The Takacs next played the "Adagio" from Barber's String Quartet, Op. 11; it was an unusually rapt performance in which the music's hushed intensity was punctuated by audible intakes of breath through first violinist Edward Duisenberre's lips after the longer rests. Similarly whooshed intakes of air accompanied cellist András Fejer's nearly superhuman ability to articulate and maintain long lines of slowly moving notes, expressing the transfixing inevitability of grief. The Takacs' long reading of the last chord's dynamic hairpin marking brought with it welcome waves of consolation and relief.

After intermission, Takacs were joined by Los Angeles Chamber Orchestra principal bassist Nico Abondolo for a transcendent performance of Dvorak's Quintet for String Quartet and Double Bass Op 77.

The work is not programed much outside of festival settings, but Takacs and Abondolo made it clear that the Quintet is a work of consequence in the composer's artistic life and a signal contributor to his artistic development.

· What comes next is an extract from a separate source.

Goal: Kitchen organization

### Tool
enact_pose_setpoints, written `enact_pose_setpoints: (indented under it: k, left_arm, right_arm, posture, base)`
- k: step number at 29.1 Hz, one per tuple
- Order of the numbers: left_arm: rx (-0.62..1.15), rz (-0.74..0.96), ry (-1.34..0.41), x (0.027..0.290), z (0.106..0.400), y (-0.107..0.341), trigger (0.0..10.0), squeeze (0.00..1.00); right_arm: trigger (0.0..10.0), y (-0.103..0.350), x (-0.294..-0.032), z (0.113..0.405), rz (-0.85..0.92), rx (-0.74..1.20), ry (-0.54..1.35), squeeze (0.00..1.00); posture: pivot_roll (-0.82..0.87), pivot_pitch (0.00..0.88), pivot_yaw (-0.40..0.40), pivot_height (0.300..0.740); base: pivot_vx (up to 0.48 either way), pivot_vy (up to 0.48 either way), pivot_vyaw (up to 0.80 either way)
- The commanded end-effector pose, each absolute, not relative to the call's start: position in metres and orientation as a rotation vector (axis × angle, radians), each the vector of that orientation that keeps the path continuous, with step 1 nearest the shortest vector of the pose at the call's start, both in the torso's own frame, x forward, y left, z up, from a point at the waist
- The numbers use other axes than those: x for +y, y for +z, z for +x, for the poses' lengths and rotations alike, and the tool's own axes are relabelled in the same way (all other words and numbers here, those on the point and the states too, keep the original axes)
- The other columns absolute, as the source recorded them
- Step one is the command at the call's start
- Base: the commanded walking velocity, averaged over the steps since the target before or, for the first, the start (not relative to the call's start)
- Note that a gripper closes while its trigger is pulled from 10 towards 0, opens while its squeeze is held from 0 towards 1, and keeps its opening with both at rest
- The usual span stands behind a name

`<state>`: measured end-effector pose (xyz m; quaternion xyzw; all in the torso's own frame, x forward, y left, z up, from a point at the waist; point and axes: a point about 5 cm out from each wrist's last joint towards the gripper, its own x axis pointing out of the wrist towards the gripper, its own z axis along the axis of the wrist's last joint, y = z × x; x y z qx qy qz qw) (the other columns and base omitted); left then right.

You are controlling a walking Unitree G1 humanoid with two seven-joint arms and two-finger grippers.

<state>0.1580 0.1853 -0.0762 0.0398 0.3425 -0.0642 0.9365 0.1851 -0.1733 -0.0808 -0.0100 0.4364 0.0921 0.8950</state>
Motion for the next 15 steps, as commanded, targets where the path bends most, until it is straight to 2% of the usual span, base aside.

In four spacious movements that together last more than half an hour, Dvorak pour his heart into music that matched Brahms for sheer luxury of invention and scrumptiousness of sound; once you have heard the inexplicably obscure, incongruously sublime Poco Andante, it will remain with you always as an irreplaceable treasure. And once you have heard the Poco Andante delivered by Takacs and Abondolo with such perfection of technique, integrity of feeling and genuineness of expression, you may believe that Dvorak wrote the music for you.

There's more East Coast on the Academy's West Coast future. Under terms of a four-year partnership, selected Music Academy Fellows will train and perform with New York Philharmonic musicians and Music Director Alan Gilbert, in both Santa Barbara and New York. To celebrate the the Music Academy's 70th anniversary in 2017, the New York Philharmonic and the Academy Festival Orchestra will play a joint concert.

Glenn Dicterow, the newest addition to the Academy's star-studded faculty, also has a New York connection: New York Philharmonic concertmaster for 34 years, and holder of the newly-created Robert Mann Chair in Strings and Chamber Music at USC Thornton School of Music. Dicterow's responsibilities included individual lessons for selected Academy students, chamber ensemble coaching, performing on the prestigious Tuesday night concert series, and spearheading a String Leadership Studies Program for promising concertmasters and section principals.